Starting at the first line of the data below, repeat each line word for word up to and including the line with "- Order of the".
=====
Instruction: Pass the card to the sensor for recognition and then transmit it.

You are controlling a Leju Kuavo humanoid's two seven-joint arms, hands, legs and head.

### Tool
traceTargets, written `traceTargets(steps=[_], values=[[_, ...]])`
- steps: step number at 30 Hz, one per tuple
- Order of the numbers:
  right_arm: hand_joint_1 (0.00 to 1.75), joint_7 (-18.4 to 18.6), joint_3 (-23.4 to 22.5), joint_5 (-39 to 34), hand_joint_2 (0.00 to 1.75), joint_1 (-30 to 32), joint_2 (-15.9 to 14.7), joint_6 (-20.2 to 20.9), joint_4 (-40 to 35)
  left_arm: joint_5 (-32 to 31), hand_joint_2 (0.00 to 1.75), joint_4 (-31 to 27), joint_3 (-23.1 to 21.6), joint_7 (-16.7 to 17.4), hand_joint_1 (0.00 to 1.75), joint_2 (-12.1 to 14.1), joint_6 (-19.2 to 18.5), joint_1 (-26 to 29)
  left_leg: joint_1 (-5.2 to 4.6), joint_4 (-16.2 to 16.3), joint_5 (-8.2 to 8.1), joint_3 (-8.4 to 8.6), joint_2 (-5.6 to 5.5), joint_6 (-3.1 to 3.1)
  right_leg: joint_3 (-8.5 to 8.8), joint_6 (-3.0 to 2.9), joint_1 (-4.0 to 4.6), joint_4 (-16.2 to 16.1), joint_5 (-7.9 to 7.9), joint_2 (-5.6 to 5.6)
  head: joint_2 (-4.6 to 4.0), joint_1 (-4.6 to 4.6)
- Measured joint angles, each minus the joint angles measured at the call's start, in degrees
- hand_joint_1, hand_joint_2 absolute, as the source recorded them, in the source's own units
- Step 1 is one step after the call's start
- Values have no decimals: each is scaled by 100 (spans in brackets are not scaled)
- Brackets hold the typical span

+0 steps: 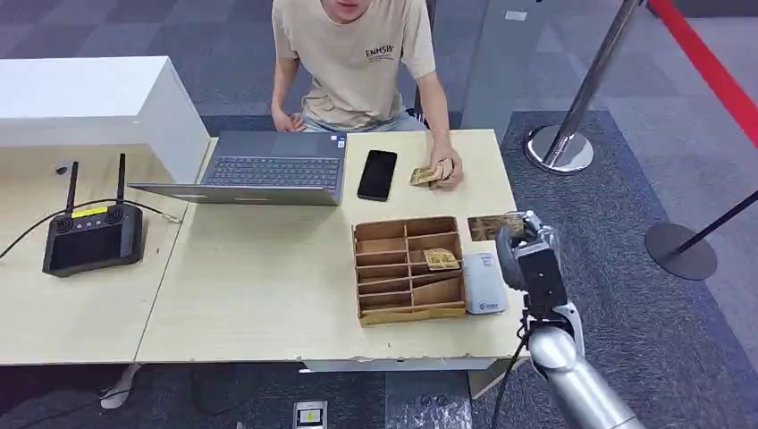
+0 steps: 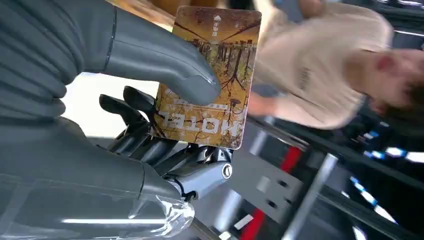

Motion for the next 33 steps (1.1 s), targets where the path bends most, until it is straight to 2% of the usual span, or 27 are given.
traceTargets(steps=[4,5,14,17,18,20,25,30,33], values=[[175,35,-127,120,175,-77,-2,24,-518,-172,0,0,-105,-33,0,2,127,-7,0,0,0,-2,0,0,-1,0,0,0,0,0,-2,2],[175,37,-148,109,175,-116,-2,70,-631,-190,175,0,-124,-53,0,2,151,-7,0,0,0,-2,1,0,-1,0,0,0,0,0,0,0],[175,249,-127,342,175,-767,15,507,-926,-402,175,2,-328,-31,0,7,68,-55,-1,0,2,-12,-2,-1,-5,0,-1,1,1,-1,0,4],[175,407,-15,721,175,-1273,55,614,-777,-492,175,4,-431,-4,0,31,-35,-139,-2,0,3,-13,2,-2,-10,-4,-1,4,4,2,-2,2],[175,437,35,789,175,-1408,63,625,-710,-498,0,4,-444,0,0,33,-59,-164,-2,0,3,-12,-4,-2,-9,-3,-1,4,3,-1,0,2],[175,590,120,1102,175,-1591,105,636,-592,-526,0,4,-470,4,0,37,-79,-188,-2,0,3,-14,-6,-3,-9,-3,-1,4,3,-4,0,4],[175,1141,462,2493,175,-2187,182,636,-115,-583,0,4,-549,61,0,50,-149,-255,-1,-1,3,-16,-7,-3,-11,-1,0,5,1,-4,0,4],[175,1978,970,4818,175,-2664,212,846,370,-603,0,4,-579,138,0,57,-239,-270,0,-1,3,-17,-6,-3,-13,-1,0,5,1,-3,0,0],[175,2201,1240,5530,175,-2852,219,971,611,-642,0,4,-588,140,0,59,-241,-275,0,-2,3,-17,-6,-3,-13,-1,1,5,1,-3,0,2]])
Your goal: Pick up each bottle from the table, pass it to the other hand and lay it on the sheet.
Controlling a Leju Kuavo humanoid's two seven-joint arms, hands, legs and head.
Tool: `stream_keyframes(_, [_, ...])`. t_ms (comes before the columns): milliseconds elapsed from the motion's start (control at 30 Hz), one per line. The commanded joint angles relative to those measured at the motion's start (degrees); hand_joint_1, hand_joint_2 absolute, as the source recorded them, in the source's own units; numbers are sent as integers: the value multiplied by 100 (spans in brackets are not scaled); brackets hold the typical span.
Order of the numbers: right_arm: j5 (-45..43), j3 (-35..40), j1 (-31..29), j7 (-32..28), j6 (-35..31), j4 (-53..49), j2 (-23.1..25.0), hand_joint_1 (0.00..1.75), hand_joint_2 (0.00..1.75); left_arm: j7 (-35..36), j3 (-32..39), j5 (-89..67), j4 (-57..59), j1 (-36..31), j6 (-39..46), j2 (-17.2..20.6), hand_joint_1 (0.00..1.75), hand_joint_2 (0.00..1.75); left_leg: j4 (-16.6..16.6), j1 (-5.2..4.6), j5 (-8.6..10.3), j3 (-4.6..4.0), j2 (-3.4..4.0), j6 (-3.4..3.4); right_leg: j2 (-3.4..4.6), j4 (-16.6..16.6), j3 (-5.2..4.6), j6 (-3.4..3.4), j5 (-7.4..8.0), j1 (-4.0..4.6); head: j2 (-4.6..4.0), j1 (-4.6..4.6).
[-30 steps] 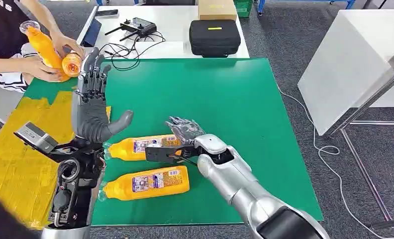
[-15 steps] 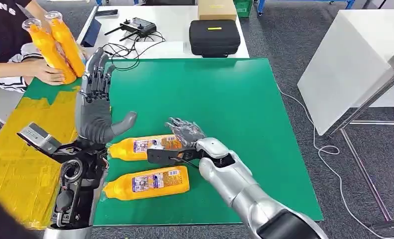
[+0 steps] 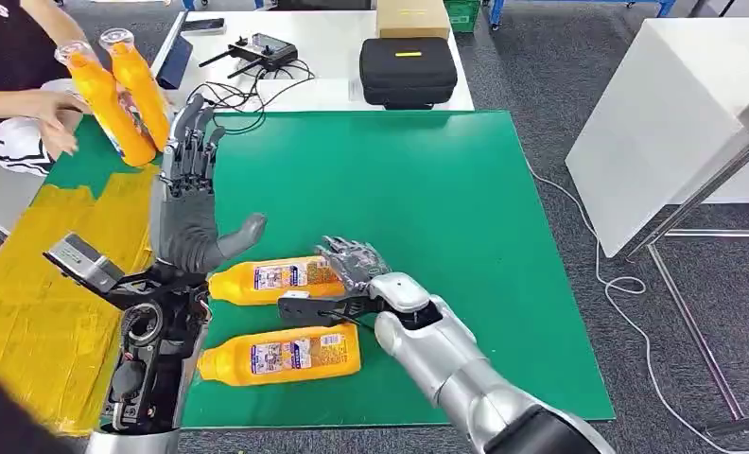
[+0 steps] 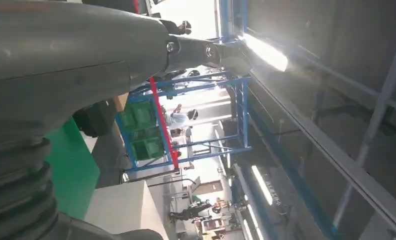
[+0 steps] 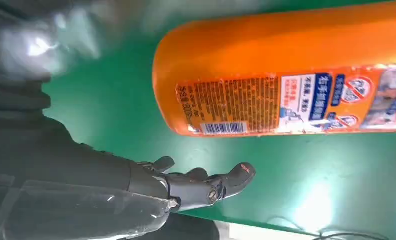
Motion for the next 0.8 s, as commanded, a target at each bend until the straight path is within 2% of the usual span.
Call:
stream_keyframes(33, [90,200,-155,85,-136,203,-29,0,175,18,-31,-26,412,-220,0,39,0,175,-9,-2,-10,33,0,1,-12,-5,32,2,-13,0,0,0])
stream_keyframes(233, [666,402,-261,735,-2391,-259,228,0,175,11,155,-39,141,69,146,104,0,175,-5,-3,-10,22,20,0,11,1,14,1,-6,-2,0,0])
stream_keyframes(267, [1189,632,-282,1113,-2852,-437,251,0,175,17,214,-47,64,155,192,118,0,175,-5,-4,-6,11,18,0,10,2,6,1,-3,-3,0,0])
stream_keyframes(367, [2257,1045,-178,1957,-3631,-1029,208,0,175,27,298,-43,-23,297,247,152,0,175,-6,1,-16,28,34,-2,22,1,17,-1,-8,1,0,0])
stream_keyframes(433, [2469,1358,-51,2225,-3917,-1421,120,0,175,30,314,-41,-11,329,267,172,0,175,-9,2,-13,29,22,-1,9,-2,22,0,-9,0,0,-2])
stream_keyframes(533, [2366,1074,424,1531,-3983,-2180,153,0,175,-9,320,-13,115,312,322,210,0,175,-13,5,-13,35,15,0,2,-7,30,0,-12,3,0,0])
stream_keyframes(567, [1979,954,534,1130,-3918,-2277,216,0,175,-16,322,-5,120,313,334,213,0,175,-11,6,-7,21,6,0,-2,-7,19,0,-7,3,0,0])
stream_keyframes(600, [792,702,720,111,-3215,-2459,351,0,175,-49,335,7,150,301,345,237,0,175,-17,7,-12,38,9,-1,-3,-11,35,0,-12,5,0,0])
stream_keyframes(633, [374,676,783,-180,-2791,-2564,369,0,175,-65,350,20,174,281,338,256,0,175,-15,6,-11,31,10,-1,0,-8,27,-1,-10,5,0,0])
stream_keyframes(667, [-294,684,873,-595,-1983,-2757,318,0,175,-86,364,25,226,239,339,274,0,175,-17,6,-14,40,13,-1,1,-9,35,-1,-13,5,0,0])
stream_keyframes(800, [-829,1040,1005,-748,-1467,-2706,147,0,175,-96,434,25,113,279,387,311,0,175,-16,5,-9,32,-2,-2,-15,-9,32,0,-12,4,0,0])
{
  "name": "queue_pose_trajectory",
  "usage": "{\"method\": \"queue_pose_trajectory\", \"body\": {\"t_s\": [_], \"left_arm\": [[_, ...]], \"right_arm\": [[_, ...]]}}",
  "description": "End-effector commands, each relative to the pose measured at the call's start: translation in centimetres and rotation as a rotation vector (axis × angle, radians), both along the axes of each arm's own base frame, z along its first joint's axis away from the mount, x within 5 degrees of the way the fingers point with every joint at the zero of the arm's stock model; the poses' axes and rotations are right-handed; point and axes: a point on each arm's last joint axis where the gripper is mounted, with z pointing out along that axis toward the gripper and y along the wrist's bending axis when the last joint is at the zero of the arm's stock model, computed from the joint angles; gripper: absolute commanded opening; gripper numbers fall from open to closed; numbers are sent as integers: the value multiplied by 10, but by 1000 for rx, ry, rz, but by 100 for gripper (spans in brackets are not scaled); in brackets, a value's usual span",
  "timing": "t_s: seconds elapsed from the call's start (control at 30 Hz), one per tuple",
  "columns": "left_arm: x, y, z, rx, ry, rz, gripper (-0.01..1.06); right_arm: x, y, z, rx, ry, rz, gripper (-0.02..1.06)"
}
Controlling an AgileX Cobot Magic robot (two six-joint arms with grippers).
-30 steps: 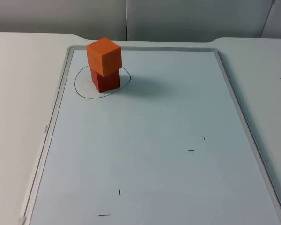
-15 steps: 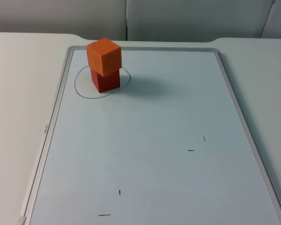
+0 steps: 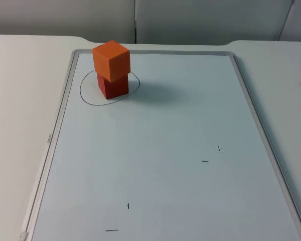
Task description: Pick up one cube with the left hand and another cube with the right hand. First place the cube in the right hand at the target position, then stack the cube in the left hand on top.
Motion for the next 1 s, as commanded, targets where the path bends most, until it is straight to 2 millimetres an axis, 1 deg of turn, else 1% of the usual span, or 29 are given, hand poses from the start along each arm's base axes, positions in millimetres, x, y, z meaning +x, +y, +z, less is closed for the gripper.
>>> {"method": "queue_pose_trajectory", "body": {"t_s": [0.0,0.23,0.83,0.97], "left_arm": [[0,0,-1,-7,-6,-2,105],[0,0,-1,-7,-6,-2,105],[0,0,-1,-7,-6,-2,105],[0,0,-1,-7,-6,22,105]], "right_arm": [[1,1,-1,4,-7,-74,105],[0,1,-1,4,-7,-122,105],[0,1,-1,6,-7,-121,105],[0,1,-1,6,-7,-121,105]]}}
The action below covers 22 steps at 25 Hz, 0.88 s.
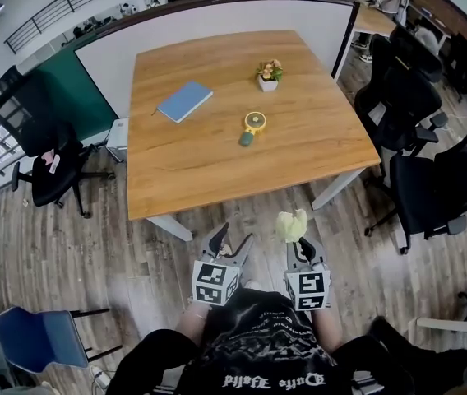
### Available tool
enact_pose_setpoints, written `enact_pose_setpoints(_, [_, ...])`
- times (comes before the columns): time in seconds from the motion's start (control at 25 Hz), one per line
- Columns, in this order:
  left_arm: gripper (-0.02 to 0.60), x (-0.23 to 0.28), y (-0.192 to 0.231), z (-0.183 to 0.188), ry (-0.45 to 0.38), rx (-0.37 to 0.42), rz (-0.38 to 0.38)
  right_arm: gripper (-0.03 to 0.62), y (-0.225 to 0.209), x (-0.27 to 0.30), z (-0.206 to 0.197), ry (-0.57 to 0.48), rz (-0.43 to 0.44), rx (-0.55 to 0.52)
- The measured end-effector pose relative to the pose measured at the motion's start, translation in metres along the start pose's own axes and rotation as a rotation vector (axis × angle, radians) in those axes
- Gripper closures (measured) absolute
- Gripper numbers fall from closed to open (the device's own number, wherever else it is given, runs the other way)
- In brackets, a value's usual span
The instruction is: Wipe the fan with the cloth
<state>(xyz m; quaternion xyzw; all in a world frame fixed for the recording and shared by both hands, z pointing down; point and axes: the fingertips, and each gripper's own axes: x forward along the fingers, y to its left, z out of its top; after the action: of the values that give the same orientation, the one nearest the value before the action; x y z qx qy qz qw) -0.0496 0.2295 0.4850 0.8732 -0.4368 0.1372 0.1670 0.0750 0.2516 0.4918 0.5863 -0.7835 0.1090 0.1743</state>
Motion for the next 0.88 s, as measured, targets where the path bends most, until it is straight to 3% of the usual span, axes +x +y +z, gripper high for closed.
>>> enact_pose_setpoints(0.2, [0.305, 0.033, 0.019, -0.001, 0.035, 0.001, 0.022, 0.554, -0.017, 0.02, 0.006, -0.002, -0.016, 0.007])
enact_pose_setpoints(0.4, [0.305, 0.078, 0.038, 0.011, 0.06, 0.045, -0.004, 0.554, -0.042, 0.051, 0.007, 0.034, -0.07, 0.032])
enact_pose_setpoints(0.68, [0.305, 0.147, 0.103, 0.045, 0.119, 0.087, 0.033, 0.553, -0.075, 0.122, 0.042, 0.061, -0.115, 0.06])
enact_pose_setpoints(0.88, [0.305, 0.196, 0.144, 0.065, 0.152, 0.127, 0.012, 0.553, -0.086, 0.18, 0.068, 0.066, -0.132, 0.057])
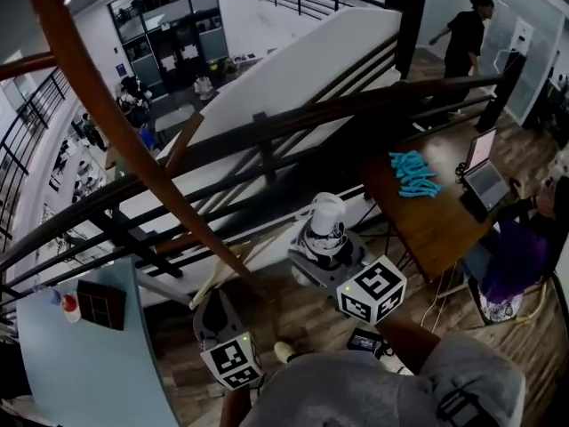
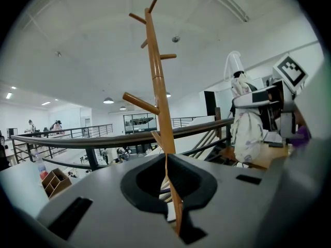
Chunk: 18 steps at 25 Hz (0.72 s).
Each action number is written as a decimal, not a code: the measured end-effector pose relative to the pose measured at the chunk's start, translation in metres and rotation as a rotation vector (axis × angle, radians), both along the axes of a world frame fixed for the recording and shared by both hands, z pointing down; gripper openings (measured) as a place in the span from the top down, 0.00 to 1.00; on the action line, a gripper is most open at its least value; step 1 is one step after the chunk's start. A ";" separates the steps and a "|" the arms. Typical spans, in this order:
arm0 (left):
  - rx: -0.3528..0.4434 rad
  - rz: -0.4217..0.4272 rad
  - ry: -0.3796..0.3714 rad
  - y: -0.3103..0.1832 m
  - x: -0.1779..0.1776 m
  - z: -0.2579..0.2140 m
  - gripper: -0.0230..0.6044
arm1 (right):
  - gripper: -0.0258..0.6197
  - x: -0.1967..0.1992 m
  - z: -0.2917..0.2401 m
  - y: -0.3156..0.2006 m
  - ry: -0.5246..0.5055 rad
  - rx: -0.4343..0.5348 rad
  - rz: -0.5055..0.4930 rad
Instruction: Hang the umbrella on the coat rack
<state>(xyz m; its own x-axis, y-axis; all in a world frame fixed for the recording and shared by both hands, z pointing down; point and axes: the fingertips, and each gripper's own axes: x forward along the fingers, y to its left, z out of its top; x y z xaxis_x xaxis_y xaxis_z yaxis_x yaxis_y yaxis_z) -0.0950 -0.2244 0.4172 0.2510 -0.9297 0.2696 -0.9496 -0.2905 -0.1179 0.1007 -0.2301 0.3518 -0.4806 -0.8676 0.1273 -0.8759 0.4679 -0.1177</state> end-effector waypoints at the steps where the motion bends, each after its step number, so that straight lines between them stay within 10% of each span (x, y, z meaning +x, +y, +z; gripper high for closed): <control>1: 0.005 0.005 0.006 -0.003 0.001 -0.001 0.93 | 0.50 0.001 -0.002 -0.002 0.002 0.001 0.006; 18: 0.032 0.038 0.075 -0.052 -0.039 -0.011 0.93 | 0.50 -0.020 -0.024 -0.054 0.029 0.020 0.039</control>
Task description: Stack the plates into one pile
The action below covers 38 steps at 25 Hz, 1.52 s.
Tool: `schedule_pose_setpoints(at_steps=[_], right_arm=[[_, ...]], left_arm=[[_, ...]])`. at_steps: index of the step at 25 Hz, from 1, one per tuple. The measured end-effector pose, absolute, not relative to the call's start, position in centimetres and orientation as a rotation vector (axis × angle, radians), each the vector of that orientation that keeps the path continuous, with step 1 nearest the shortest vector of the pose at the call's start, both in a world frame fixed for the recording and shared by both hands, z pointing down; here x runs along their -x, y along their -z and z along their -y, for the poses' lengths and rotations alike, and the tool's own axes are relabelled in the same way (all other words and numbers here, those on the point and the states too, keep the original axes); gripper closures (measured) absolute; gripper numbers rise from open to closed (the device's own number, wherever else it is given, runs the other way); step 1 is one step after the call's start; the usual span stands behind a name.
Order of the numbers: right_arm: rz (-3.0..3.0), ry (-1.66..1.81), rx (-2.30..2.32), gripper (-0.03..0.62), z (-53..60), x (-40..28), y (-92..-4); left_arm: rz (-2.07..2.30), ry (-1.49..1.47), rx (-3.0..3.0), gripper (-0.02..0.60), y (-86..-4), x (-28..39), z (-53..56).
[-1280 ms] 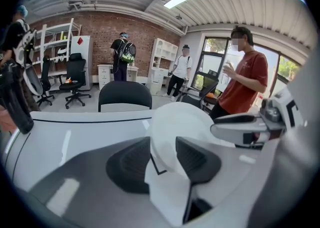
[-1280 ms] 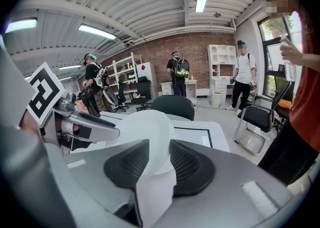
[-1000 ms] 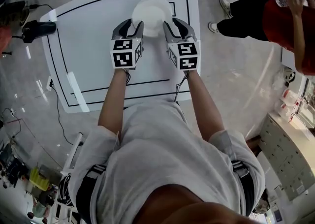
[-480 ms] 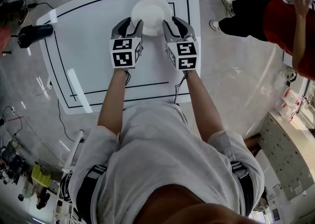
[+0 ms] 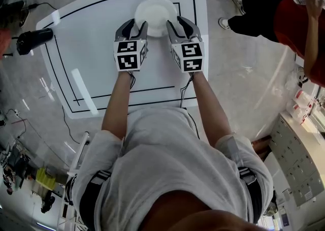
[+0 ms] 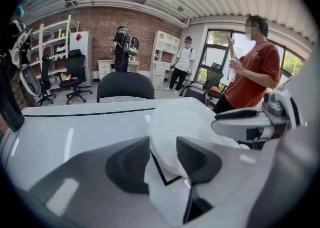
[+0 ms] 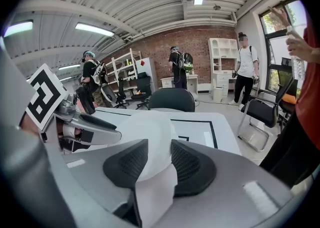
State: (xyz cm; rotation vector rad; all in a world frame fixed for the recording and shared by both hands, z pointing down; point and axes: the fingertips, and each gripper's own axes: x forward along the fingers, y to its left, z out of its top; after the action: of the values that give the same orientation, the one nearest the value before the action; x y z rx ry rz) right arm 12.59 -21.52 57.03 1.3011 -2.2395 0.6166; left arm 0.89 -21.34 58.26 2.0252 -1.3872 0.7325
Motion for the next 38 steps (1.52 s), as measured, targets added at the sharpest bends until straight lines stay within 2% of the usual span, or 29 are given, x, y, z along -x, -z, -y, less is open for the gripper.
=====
__Solution to this task__:
Instruction: Pass the card to the sensor for recognition and then transmit it.

You are controlling a Leju Kuavo humanoid's two seven-joint arms, hands, legs and head.

### Tool
traceTargets, written `traceTargets(steps=[_], values=[[_, ...]])`
- steps: step number at 30 Hz, one per tuple
- Order of the numbers:

The answer given above is complete.